With this study, we intend to evaluate the efficacy of antenatal betamethasone in late preterm delivery among twin pregnancies. In clinical practice, antenatal corticosteroids are used to reduce neonatal morbidity and mortality for preterm birth neonates (before 34 weeks of gestation). Recently, the efficacy of the treatment has also been proved for late preterm singleton neonates, and the therapeutic targets of antenatal corticosteroids has been expanded to late preterm neonates (34 0/7 to 36 6/7 weeks of gestation) as well as neonates born before 34 weeks of gestation.

The efficacy of antenatal corticosteroids in twin neonates with early preterm birth (before 34 weeks of gestation) has been demonstrated in several previous reports. However, there has been no prospective randomized trial on the efficacy of antenatal corticosteroids in twin pregnancies in late preterm birth. In this regard, research on this issue is very crucial in clinical practice.

The results of this study are expected to have great impact on several aspects.

First, the result of this study will provide evidence for clinical guidelines of obstetric care in twin pregnancies. To date, there are few obstetric studies on the effectiveness of antenatal corticosteroids in twin pregnancies, and most of the existing studies have been conducted in singleton pregnancies. Because of this, guidelines about the administration of antenatal corticosteroids in twin pregnancy are based on evidences from singleton pregnancy [15, 20].

Second, this study design has methodological strength. This study is a double-blind, randomized controlled study, which provides a high level of evidence. In addition, the objectivity of evaluation variables is expected to yield objective results.

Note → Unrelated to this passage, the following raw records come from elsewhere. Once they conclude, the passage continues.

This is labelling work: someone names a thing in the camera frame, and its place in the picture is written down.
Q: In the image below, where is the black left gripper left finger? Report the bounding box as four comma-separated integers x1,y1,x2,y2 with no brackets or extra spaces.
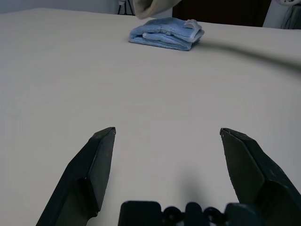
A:
36,127,116,226

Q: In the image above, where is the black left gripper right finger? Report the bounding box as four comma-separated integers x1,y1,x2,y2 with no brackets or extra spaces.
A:
220,128,301,226

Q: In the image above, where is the beige towel with white trim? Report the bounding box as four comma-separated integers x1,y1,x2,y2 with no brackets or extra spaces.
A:
132,0,183,19

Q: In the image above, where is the blue folded towel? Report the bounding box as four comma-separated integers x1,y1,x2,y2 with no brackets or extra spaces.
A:
128,16,205,51

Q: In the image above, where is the dark brown cabinet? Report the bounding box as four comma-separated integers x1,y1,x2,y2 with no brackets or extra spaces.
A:
172,0,272,27

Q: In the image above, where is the black tripod stand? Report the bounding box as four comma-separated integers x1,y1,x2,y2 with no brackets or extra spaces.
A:
117,0,136,16

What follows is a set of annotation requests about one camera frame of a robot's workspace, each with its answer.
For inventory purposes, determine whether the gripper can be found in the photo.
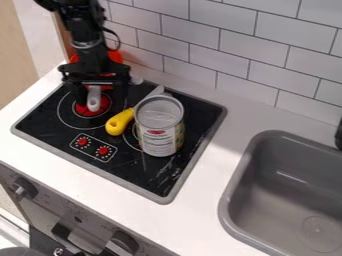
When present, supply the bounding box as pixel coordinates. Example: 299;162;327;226
56;42;134;109

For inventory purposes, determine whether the silver toy can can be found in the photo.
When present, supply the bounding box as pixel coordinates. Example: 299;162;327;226
132;94;188;158

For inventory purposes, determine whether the toy stove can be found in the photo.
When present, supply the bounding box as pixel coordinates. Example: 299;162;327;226
9;79;229;205

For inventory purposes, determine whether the toy sink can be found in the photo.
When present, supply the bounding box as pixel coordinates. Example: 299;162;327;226
216;129;342;256

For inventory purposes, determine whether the tool with yellow handle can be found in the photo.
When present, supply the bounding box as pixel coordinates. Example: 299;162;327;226
104;84;167;137

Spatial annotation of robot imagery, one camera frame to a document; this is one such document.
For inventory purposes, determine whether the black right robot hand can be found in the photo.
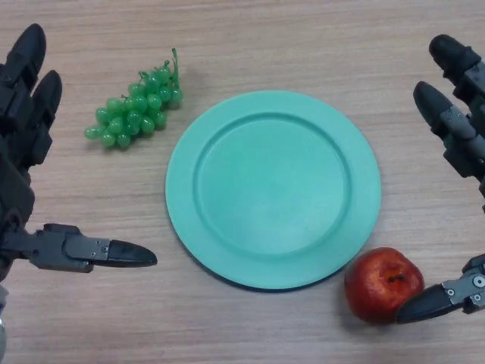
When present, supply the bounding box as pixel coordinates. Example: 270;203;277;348
396;34;485;325

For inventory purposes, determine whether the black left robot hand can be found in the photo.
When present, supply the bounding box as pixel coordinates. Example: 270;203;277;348
0;23;158;291

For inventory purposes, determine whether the red apple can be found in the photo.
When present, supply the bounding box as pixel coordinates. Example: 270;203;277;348
343;246;425;325

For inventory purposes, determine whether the green plate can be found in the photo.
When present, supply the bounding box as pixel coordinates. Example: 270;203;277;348
164;89;382;292

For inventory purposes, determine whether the green grape bunch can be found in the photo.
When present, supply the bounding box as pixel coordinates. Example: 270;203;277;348
83;47;185;150

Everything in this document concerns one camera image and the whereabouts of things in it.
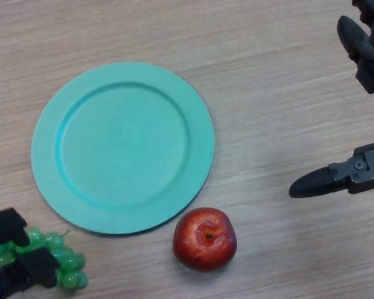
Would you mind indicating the green round plate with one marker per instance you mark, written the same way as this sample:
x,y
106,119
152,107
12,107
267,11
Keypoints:
x,y
122,148

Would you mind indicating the green grapes bunch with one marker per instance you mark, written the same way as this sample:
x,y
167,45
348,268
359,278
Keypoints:
x,y
68,264

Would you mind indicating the red apple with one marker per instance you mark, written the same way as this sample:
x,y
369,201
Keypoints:
x,y
204,240

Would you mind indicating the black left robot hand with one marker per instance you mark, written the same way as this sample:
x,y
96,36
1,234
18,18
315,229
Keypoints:
x,y
18,271

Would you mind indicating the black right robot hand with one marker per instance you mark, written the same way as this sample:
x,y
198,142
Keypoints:
x,y
369,65

Third, the results of this study will have a significant impact on improving national health and related policies. If the efficacy of antenatal corticosteroids in late preterm neonates is demonstrated, the implementation of guidelines on antenatal corticosteroids in late preterm twin pregnancies will reduce adverse neonatal outcomes and the subsequent burden due to hospitalization of neonates. Otherwise, if the efficacy of antenatal corticosteroids is not proven, it may be the basis for avoiding unnecessary treatment and adverse effects related to corticosteroids.